Un millier de personnes ont manifesté jeudi soir devant le Palais fédéral pour un paysage médiatique ...
Manifestation à Berne pour la diversité des médias

Manifestation à Berne pour la diversité des médias

Photo: Christian Zingg

Un millier de personnes ont manifesté jeudi soir devant le Palais fédéral pour un paysage médiatique diversifié, avec un fort ancrage à Berne. La centralisation des médias à Zurich doit être stoppée, ont exigé les participants.

Parmi eux figuraient de nombreux professionnels des médias et politiciens, de gauche comme de droite. Ils ont critiqué de manière particulièrement virulente les plans de la SSR qui consistent à déplacer son studio de radio de Berne à Zurich. La décision définitive doit tomber prochainement.

'Les plans de la SSR mènent dans une impasse', a dit le maire de Berne Alec von Graffenried (Verts Liste libre).
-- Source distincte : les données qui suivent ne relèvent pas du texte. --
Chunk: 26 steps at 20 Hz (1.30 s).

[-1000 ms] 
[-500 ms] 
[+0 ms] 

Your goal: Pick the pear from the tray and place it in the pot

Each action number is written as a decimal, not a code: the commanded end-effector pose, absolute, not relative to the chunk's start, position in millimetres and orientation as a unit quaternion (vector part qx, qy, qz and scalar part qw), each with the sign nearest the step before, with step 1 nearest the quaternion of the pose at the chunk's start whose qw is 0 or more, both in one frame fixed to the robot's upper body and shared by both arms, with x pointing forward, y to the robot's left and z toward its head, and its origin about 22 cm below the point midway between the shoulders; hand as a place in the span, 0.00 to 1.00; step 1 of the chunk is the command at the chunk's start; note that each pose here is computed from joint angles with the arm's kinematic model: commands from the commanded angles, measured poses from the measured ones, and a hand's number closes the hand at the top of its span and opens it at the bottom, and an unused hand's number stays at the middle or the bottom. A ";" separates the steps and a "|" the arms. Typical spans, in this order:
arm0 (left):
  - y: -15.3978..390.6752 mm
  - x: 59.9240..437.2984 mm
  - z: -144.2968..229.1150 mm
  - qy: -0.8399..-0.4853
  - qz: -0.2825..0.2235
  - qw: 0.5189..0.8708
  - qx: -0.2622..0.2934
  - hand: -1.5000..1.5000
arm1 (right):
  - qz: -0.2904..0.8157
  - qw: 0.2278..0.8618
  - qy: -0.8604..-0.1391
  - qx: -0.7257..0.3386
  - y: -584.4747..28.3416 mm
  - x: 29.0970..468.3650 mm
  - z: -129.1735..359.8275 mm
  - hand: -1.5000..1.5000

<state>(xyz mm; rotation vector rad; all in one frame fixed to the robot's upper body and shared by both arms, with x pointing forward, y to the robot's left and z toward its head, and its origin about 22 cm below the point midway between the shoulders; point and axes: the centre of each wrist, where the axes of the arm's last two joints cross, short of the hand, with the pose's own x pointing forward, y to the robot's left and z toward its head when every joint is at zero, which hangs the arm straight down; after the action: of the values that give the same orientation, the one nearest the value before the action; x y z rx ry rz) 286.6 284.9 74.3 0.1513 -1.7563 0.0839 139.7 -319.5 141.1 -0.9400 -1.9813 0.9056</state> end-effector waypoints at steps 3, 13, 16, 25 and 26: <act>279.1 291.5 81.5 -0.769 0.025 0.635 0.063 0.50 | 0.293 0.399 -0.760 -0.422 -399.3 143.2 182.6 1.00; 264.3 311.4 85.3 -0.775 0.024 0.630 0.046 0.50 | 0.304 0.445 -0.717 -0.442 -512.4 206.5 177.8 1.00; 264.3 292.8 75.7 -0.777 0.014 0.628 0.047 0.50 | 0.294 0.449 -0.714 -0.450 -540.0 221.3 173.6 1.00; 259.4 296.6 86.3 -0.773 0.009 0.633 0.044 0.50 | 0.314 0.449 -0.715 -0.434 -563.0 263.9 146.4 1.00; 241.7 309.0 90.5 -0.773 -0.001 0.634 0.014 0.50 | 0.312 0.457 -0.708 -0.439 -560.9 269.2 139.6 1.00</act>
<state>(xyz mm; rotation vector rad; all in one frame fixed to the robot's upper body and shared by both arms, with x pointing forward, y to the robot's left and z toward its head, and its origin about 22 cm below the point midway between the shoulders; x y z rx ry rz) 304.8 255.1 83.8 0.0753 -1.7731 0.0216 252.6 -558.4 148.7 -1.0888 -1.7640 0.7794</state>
Un déplacement du studio ne ferait que des perdants, 'et le plus grand perdant serait la SSR elle-même'. Berne est le point central de la Suisse, d'ici on a une vision globale sur le pays, a-t-il ajouté.

Ne pas enterrer l'idée suisse

'N'enterrez pas l'idée suisse!', a averti pour sa part le conseiller aux Etats Beat Vonlanthen (PDC/FR). Le regroupement dans un grand ensemble à Zurich serait du poison pour la libre formation de l'opinion, selon lui.

Le président du gouvernement bernois Christoph Neuhaus (UDC) a dit avoir de la compréhension pour les contraintes financières de la SSR. Mais à ses yeux, le studio de radio doit rester à Berne. C'est pourquoi la ville et le canton de Berne s'efforcent d'aider la SSR à trouver une solution appropriée.

La manifestation a été organisée par des collaborateurs de la SSR, des journaux Bund et Berner Zeitung, de l'agence Keystone-ATS et de la radio locale Rabe. Elle a été soutenue par la ville et le canton de Berne, par des syndicats et par l'organisation professionnelle de journalistes Impressum.

'Diversité médiatique menacée'

Selon le syndicat Syndicom, la diversité médiatique est menacée par 'des mesures d’austérité dévastatrices et une suppression massive de postes', écrit-il dans un communiqué. En Suisse romande, Tamedia a par exemple mis fin au quotidien Le Matin, avec 40 licenciements à la clé.

Le groupe zurichois a aussi réduit le personnel des rédactions du Bund et de la Berner Zeitung suite à la centralisation des informations suprarégionales à Zurich. Et, au début de l’année, les médias propriétaires de l’Agence télégraphique suisse (ATS) ont procédé dans cette entreprise au plus important licenciement collectif de Suisse, rappelle Syndicom.